Et que dire de ses noisettes ? Ce n’est pas la saison, mais si vous grattez la litière, vous trouverez les coques brunes ou noircies de l’année précédente. Abandonnées par l’écureuil, grignotées par le mulot ou finement percées par la larve du balanin.
Il ne fait aucun doute que des générations de nos ancêtres se sont régalées de ces petites billes croquantes. Par temps de disette, elles leur auraient même sauvé la vie à maintes reprises ! C’était bien avant l’avènement plus ou moins heureux de la pâte à tartiner. Bien avant que le châtaignier soit planté au nord de ses terres d’origine ou que le noyer soit introduit dans nos contrées.
Passé l’âge… de glace
Le noisetier est une essence très ancienne en Europe tempérée, connue dès l’ère tertiaire et tout au long du quaternaire. Ce pionnier s’installe rapidement sur les steppes découvertes par le retrait des glaces. Des fouilles autour de cités lacustres jurassiennes vieilles de 4 500 ans révèlent la grande abondance de ses pollens, suggérant que nos ancêtres favorisaient cet arbrisseau pour leur consommation. On retrouve même de véritables lits de noisettes dans ces niveaux archéologiques.
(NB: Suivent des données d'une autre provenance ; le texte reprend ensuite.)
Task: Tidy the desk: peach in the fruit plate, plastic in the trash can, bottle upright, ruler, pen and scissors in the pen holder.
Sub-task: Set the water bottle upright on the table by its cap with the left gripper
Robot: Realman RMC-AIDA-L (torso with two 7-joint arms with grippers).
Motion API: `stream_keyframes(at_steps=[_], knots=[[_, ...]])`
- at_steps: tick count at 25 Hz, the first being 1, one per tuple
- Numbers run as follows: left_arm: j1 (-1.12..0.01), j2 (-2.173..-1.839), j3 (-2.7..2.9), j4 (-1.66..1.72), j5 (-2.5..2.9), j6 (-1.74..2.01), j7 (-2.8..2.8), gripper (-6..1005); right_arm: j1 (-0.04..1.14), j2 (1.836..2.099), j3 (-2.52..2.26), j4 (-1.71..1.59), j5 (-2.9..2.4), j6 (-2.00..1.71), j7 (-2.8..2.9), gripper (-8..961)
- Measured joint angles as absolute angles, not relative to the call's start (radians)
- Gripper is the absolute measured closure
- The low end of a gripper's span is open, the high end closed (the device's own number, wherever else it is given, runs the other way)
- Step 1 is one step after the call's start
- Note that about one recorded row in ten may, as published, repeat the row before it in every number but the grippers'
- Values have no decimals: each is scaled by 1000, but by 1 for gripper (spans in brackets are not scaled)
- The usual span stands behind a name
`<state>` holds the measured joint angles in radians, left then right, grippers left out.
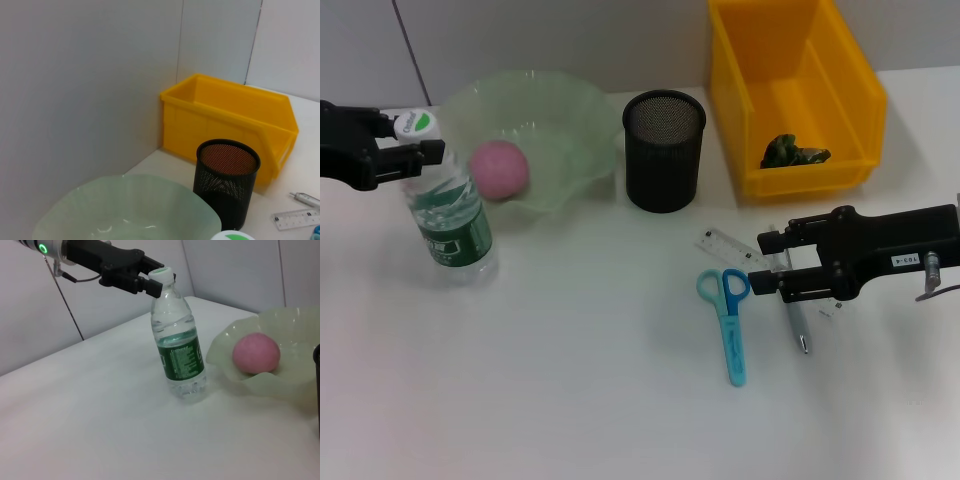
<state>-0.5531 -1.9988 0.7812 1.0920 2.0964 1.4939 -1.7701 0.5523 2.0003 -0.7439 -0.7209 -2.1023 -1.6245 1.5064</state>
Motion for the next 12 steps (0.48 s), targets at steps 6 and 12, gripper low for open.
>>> stream_keyframes(at_steps=[6, 12], knots=[[-552, -2003, 781, 1092, 2096, 1494, -1759, 565, 550, 2000, -744, -721, -2103, -1624, 1506, 324], [-551, -2005, 783, 1090, 2095, 1494, -1754, 565, 548, 2000, -744, -721, -2103, -1624, 1506, 324]])
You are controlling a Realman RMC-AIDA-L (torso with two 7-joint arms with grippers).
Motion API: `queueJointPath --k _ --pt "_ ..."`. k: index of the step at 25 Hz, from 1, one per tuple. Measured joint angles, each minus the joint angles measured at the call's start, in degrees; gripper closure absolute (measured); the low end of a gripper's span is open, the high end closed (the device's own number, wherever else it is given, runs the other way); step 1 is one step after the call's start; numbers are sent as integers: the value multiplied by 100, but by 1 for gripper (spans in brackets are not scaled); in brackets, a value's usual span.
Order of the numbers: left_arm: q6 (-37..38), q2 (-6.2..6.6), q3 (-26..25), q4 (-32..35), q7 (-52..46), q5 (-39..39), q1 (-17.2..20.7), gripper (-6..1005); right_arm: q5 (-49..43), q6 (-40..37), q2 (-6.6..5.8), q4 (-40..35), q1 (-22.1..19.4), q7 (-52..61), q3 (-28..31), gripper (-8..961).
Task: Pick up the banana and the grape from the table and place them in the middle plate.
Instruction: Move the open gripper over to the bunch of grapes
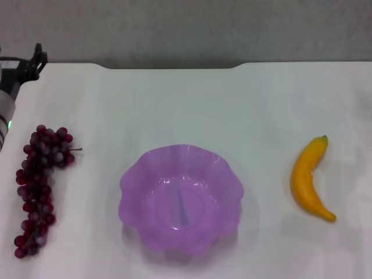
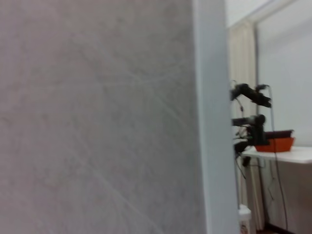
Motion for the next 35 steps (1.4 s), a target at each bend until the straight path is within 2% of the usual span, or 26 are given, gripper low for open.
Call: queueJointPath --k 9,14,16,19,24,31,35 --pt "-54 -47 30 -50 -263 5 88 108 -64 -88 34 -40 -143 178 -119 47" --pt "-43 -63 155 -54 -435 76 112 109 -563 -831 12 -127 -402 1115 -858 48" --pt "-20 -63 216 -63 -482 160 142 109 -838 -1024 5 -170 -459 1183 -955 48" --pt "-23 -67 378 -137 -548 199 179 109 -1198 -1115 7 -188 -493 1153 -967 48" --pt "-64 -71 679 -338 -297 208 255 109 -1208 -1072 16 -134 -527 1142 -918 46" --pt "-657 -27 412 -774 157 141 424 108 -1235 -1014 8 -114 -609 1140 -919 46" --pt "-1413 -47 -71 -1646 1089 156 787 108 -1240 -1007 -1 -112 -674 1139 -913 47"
Il n’en faut pas moins pour qu’un tel compagnon trouve une place de choix dans les mythes et les légendes. Dans ce domaine, l’arbrisseau n’a rien à envier au chêne ou à l’olivier. De la baguette du sorcier à celle du sourcier, en passant par la houlette du berger, les pouvoirs maléfiques ou au contraire bienfaisants attribués au rameau de coudre sont innombrables.
Passé la saison des amours vernales du noisetier, revenez en avril guetter le bourgeonnement de ses feuilles dentées et velues, réjouissez-vous en juillet du jaillissement des noisettes fraîches, puis savourez en septembre le mûrissement de ces offrandes. Et enfin, pourquoi ne pas perpétuer la connivence ancestrale qui nous lie au vénérable noisetier en taillant un bâton de marche dans une de ses branches vigoureuses ? Tel un trait d’union entre votre main et la terre.
Perce-noisette
Le suspense ne dure qu’une fraction de seconde, le temps de faire tourner la noisette entre ses doigts. Trou ou pas ? La sensation de vide et la légèreté de la coquille donnent souvent un indice avant le contrôle visuel. A la vue du minuscule orifice, confirmation et déception. L’espoir se reporte sur la noisette suivante. Le responsable de ce pillage, le balanin des noisettes – ça ne s’invente pas – est un menu coléoptère. L’insecte pond son œuf dans le jeune fruit et l’asticot se développe en consommant le contenu de la coquille.
A maturité, la larve fait un trou et sort. Gratter la litière au pied de l’arbrisseau et l’exposer au gel et aux oiseaux limiterait la survie des vers de balanins qui y vivent.
Amateur de Havane
Contrairement au balanin qui pond dans le fruit, l’apodère du noisetier exploite le feuillage. La femelle de cet astucieux coléoptère découpe une feuille à moitié, l’enroule et modèle une sorte de cornet. Elle dépose ses œufs à l’intérieur. Les cigares ainsi formés dépérissent plus vite que les feuilles saines et se remarquent aisément. Pour observer cet insecte rouge vif, secouez un noisetier à la belle saison au-dessus d’un drap ou d’un parapluie retourné.